The night before first overnight camp is its own small ceremony. The kid is excited, nervous, asking weird questions, deeply quiet, then asking weird questions again.

A few things that help.

Pack with them, not for them. They will know where their stuff is at camp if they helped put it there. Pack early enough in the day that there’s no last-minute panic at 9pm. Use the camp’s packing list. Add a flashlight even if it isn’t on the list.

Put one familiar small thing in their bag. A pillowcase from home, a small stuffed animal, a book they love, a deck of cards. Something that smells or feels like home. Don’t make a big production of it. Just put it in.

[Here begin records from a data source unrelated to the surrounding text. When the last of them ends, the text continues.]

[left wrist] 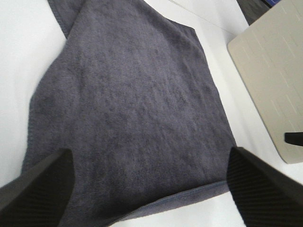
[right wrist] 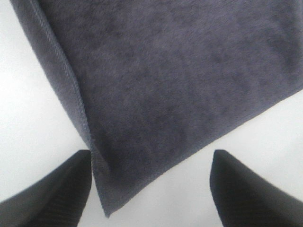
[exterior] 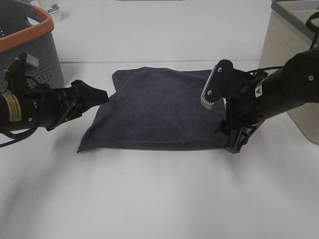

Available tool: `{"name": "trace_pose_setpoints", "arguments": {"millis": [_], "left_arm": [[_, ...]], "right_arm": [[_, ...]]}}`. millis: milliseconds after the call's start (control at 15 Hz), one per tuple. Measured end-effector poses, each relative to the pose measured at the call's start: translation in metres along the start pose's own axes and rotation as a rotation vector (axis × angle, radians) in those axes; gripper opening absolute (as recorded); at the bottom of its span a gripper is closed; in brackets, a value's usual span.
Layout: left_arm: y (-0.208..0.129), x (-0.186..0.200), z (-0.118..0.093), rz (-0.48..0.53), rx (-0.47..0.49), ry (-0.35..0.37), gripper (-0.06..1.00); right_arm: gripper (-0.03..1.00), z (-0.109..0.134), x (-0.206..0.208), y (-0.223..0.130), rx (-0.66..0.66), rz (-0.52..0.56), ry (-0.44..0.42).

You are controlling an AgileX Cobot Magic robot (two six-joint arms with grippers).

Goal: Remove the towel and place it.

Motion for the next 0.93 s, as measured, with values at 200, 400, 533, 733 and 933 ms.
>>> {"name": "trace_pose_setpoints", "arguments": {"millis": [200, 400, 533, 733, 933], "left_arm": [[0.036, 0.019, -0.007, -0.029, -0.118, 0.164, 0.82], [0.087, 0.031, -0.020, -0.096, -0.265, 0.296, 0.82], [0.119, 0.036, -0.026, -0.146, -0.328, 0.386, 0.81], [0.164, 0.050, -0.037, -0.211, -0.441, 0.515, 0.81], [0.188, 0.063, -0.046, -0.177, -0.507, 0.613, 0.81]], "right_arm": [[0.70, -0.016, 0.030, 0.019, -0.091, -0.117, -0.085], [0.70, -0.032, 0.049, 0.036, -0.223, -0.212, -0.139], [0.70, -0.049, 0.060, 0.054, -0.315, -0.280, -0.170], [0.70, -0.078, 0.084, 0.086, -0.444, -0.360, -0.189], [0.70, -0.101, 0.109, 0.108, -0.492, -0.340, -0.180]]}}
Point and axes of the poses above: a point on each arm's last joint axis where the gripper is mounted, x pointing back along that axis away from the gripper, z along the wrist's bending axis when the last joint is at zero, y = z × x, the point moved 4 cm from there along -x, pointing out along that axis toward the gripper, and after that the axes turned 1 degree about -x, right-handed, at the moved point
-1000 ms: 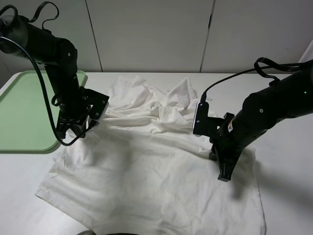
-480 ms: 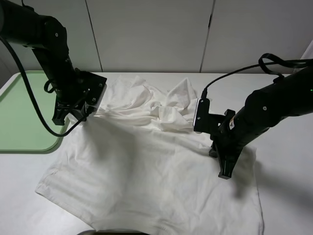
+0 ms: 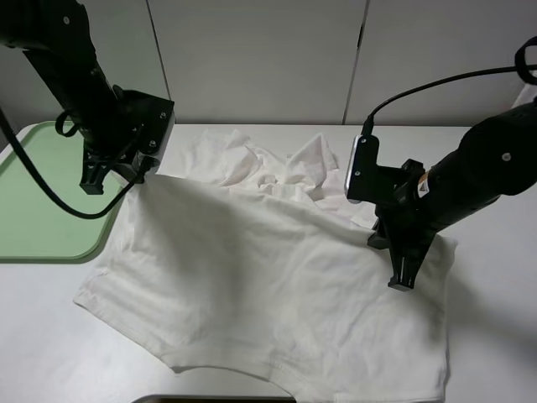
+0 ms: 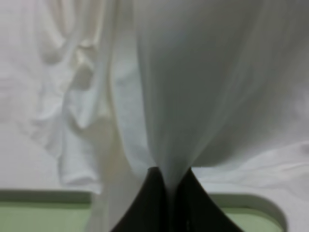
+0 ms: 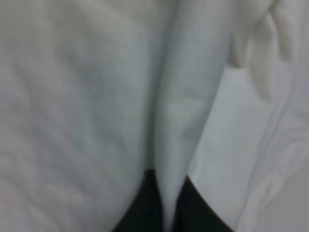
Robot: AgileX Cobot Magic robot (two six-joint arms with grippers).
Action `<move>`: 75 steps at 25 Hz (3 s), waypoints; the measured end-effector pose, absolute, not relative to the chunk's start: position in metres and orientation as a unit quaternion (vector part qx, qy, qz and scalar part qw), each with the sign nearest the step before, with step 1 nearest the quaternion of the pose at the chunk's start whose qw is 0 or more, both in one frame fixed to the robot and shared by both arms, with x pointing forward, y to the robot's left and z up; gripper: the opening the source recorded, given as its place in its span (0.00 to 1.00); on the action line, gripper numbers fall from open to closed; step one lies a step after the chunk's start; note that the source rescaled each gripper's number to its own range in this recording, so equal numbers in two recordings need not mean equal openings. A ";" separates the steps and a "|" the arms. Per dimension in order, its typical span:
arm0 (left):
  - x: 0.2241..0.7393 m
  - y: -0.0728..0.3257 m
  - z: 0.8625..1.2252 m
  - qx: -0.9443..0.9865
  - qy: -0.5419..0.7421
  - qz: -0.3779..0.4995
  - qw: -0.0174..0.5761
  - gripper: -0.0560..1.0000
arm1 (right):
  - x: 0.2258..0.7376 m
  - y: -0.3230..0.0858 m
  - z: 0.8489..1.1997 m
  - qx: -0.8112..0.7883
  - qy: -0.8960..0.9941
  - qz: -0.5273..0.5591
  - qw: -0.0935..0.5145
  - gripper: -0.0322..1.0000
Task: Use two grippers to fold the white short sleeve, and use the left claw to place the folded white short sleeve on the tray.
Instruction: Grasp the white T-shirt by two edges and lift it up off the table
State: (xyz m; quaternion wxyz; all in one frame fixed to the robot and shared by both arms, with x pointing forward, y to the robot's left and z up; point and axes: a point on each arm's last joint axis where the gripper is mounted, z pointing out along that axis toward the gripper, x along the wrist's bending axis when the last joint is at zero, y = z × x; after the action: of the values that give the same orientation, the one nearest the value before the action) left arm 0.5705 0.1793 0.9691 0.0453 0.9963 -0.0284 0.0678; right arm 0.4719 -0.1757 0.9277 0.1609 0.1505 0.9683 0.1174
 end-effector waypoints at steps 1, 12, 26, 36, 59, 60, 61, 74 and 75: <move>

Have the homesickness conversation now, not at drop-off. “If you feel homesick, what’s your plan?” Walk through it. Tell a counselor. Write a letter. Get involved in the next activity. Let them tell you their plan back. Then drop the topic. Don’t bring it up at drop-off.

Eat dinner together with no phone. This is the small ritual. Tomorrow they’re with strangers and friends and counselors all eating dinner together. Tonight, family.

Do not tell them they’re going to have a great time. They might, they might not. Telling them they will sets up a comparison they have to make every time something doesn’t go well. Better: “Some parts will be great. Some parts will be hard. Both are part of camp.”

Set the post-camp pickup expectation now. “We’ll be at pickup on the seventh at noon.” Saying it makes it real. Knowing the end date is part of how kids handle the time apart.

The night before is also yours. They’re growing up, and you’re not going to be there for a week. That’s worth a quiet hour by yourself after the kid is in bed.